Apple Silicon Macs benefit from unified memory architecture — the GPU and CPU share the same memory pool, meaning an M4 Mac Mini with 24GB RAM can run a 20B parameter model with the GPU fully utilized, something impossible on a discrete GPU system with only 12GB VRAM.

Performance Optimization Tips

Several configuration changes can meaningfully improve local model performance for OpenClaw use cases:

Use Q5_K_M quantization: When multiple quantization levels are available, Q5_K_M provides a good balance of quality and size/speed. It's roughly equivalent to Q8 quality at Q4 speed.

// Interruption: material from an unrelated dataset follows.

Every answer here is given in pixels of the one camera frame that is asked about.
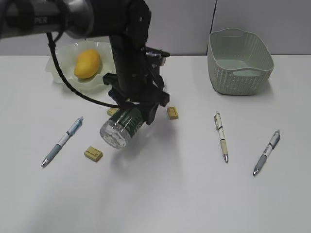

Limit context window size: Local models run slower with larger context windows. For heartbeat tasks that don't need extensive history, configure a smaller context window in the Ollama options to improve throughput.

Keep Ollama running continuously: Model loading (the time between when you first call Ollama and when it returns a response) takes 10–30 seconds as the model is loaded into memory. Once loaded, subsequent calls are fast. Configure Ollama to keep models loaded in memory between calls with the OLLAMA_KEEP_ALIVE environment variable.

Reserve system RAM for the model: Close memory-intensive applications when running large local models. More memory available to Ollama means more of the model stays in RAM rather than being paged to disk, which dramatically improves inference speed.

Wrapping Up

OpenClaw with Ollama is not a compromise — it's a genuine first-class deployment option that prioritizes privacy and cost over raw model quality. For users who handle sensitive data, who want predictable costs, or who simply believe their conversations should stay on their own hardware, local model deployment delivers on its promise. The hardware investment pays for itself quickly against API costs, and the peace of mind from complete data sovereignty is difficult to put a dollar value on.